[STORED DATA]:
◇ ◇ ◇

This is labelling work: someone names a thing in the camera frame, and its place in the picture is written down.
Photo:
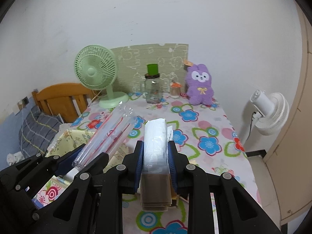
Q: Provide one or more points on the glass jar with black lid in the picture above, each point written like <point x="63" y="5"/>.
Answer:
<point x="152" y="89"/>

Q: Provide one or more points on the green plastic cup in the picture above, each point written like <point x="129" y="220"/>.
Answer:
<point x="152" y="69"/>

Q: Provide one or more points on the green cartoon cardboard panel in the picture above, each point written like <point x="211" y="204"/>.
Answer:
<point x="133" y="60"/>

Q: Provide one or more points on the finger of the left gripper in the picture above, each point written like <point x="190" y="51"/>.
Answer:
<point x="97" y="165"/>
<point x="65" y="163"/>

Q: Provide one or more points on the clear straw bundle pack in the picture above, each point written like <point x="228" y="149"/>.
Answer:
<point x="109" y="137"/>

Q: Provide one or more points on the wall power socket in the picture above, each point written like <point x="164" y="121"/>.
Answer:
<point x="25" y="101"/>

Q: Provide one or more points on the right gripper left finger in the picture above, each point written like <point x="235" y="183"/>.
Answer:
<point x="92" y="203"/>

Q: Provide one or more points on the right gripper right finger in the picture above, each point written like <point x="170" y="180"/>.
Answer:
<point x="217" y="203"/>

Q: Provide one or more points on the green desk fan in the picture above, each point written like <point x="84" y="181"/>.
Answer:
<point x="96" y="68"/>

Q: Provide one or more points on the floral tablecloth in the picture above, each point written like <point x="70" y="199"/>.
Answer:
<point x="203" y="133"/>

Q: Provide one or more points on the toothpick holder orange lid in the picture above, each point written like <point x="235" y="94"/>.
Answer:
<point x="175" y="89"/>

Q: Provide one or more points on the crumpled white cloth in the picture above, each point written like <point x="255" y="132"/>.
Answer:
<point x="14" y="158"/>

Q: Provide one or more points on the yellow cartoon fabric storage box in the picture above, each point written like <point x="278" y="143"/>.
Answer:
<point x="71" y="139"/>

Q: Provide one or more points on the purple plush bunny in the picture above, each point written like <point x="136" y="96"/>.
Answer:
<point x="199" y="85"/>

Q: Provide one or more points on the grey plaid pillow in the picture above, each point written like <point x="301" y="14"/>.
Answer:
<point x="37" y="132"/>

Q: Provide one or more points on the white floor fan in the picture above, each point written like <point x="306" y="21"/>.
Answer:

◇ ◇ ◇

[WHAT YOU SHOULD DO]:
Search the preceding listing for "gripper", then copy every line that holds it.

[RESPONSE]:
Q: Provide one or more points on the finger of the left gripper in the picture above, each point written like <point x="190" y="51"/>.
Q: Provide one or more points on the right gripper left finger in the picture above, each point written like <point x="235" y="183"/>.
Q: Provide one or more points on the right gripper right finger in the picture above, each point written like <point x="170" y="180"/>.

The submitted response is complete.